The voting was concluded. The assembly was dismissed, each to see to his or her duties. Arrangements were made to mobilize Chicago Air and Land forces. Media would have to be informed of the decision, somewhat of a formality under the circumstances. A tactical timetable would have to be structured.

There was much to be done.

He stood alone in his newly assigned rooms. He wore the uniform of the Chicago Service, the insignia of Tactics, the rank of Colonel.

With an almost respectful slowness, Bowman buckled the tops of his boots and tucked his gloves inside the wide regulation belt. Then he withdrew his Service weapon and hefted its weight. Bornhauser 7xx5. Cartridge-loaded, limited range. A personal weapon.

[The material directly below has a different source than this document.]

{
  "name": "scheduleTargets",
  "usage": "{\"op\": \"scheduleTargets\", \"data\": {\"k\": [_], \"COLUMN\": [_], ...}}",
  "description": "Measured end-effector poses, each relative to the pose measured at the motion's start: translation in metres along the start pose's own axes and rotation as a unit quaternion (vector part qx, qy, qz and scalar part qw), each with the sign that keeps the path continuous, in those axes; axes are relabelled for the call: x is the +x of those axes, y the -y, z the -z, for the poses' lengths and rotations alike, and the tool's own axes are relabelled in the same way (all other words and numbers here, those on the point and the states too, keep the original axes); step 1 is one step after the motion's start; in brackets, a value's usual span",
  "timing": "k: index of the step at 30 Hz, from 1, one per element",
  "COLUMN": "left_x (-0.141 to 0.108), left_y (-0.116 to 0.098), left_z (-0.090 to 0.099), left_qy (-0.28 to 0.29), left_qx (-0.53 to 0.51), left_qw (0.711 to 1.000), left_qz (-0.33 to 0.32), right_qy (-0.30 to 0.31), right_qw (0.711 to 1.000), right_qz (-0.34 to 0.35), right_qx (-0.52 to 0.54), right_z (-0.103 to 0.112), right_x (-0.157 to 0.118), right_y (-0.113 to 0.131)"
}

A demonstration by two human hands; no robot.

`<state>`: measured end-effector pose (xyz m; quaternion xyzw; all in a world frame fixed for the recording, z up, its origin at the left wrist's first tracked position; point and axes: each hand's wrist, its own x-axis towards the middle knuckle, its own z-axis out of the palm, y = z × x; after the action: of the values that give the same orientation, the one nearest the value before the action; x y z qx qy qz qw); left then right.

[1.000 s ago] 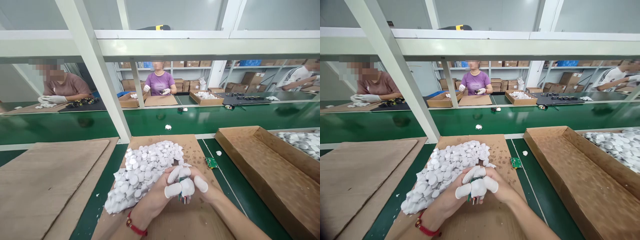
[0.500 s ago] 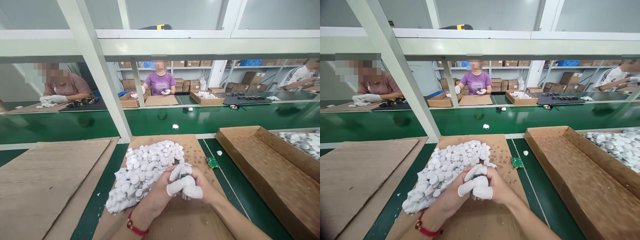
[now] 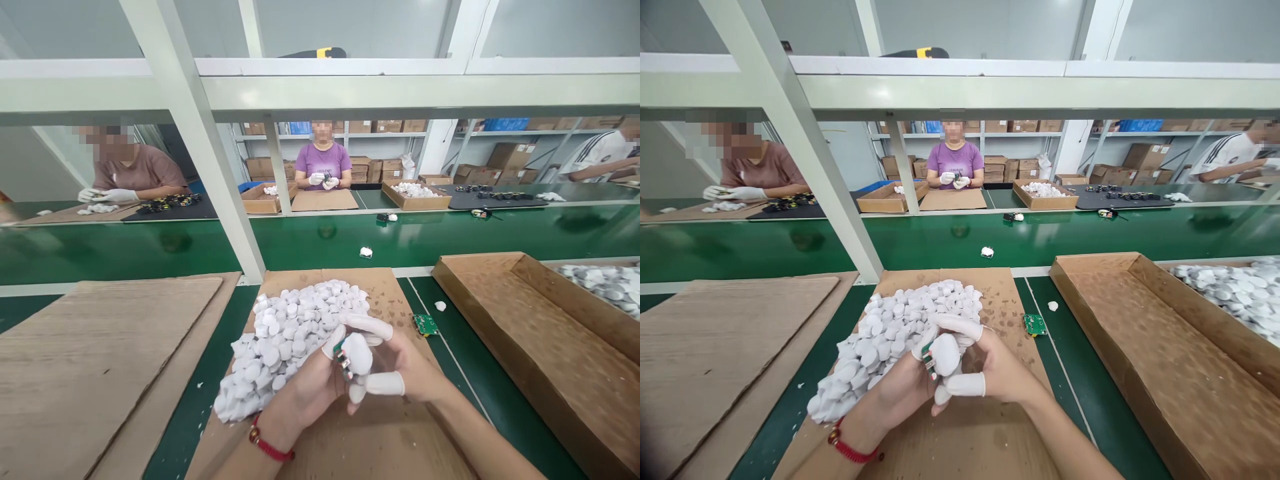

In a few minutes, he was to meet with Amos Hadrian on the formation tracking of the five Air Service cruisers and the sixteen Land cruisers. With luck, cruisers would be in the air in two hours; landrovers and hovercrafts in their wake in another three.

Bowman took a last look in the mirror. He saw in his own eyes mirrors of his life, and its recent turns.

If there was meaning to his life, it was his duty, or so he had always seen it. What was it he had desired? To manipulate, to plan … to move men and machines in the achievement of a specific objective. A specific tactical objective.

But now, for him, there appeared to be other objectives. Meyerson’s death had warned him that there had to be.

Then why was this the only thing that made him whole? As if the man standing in the mirror—Colonel Jake Bowman, Chief Tactics Coordinator, Chicago Service—were the only Jake Bowman he knew.
Was he truly, merely, ultimately the product of his own mind?

He turned away from the mirror.

“But we don’t know the terrain,” Bowman was saying. He punched his finger against the tinted glass set in the tabletop. Beneath the glass was a three-dimensional model of the theorized topography between Chicago and New York.

“We know enough, Colonel,” Hadrian replied dryly. “Hovercrafts have occasionally traversed the distance between cities since the War.”

“Yes, but only a few. And reports have been extremely unreliable as to atmospheric conditions, new land mass formations—”

“Our tracer cameras—”

“—Haven’t shown us a damn thing but a lot of gray patches,” Bowman said. “Clouds, seas of ash—they could be anything. None of the tracers could penetrate the air layers.”

“Then what do you make of the area, Colonel?” Hadrian arched an eyebrow. “I believe the radioactive fog theory is still popular among our city’s more illustrious doom-sayers.”

Bowman crossed the space between them in two strides, his heavy boots echoing in the marble chamber. Above and about them, lighted schematics of Chicago’s weaponry systems painted the sheer walls.

The two men were alone.

“Listen to me, Hadrian—not because of my rank, goddam you, but because I’ll put my fist through your face if you don’t!”

Hadrian sniffed at Bowman’s upraised knuckles.

“Whatever you say, Colonel.”

Bowman’s hand opened, fell to his side. He felt hot and foolish, as he always did when confronted by men such as Hadrian. Yet he knew there were fires within the man—knew that they burned much deeper, where you couldn’t feel the heat.

He began to pace. “Look. The last contact we had
with New York was almost a year ago. Even before that, information transmitted between cities was sporadic, unreliable …”

“True enough,” Hadrian admitted. “Though our intelligence had warned us that New York was far exceeding us in gamma research. The unfortunate result of that research you know only too well.”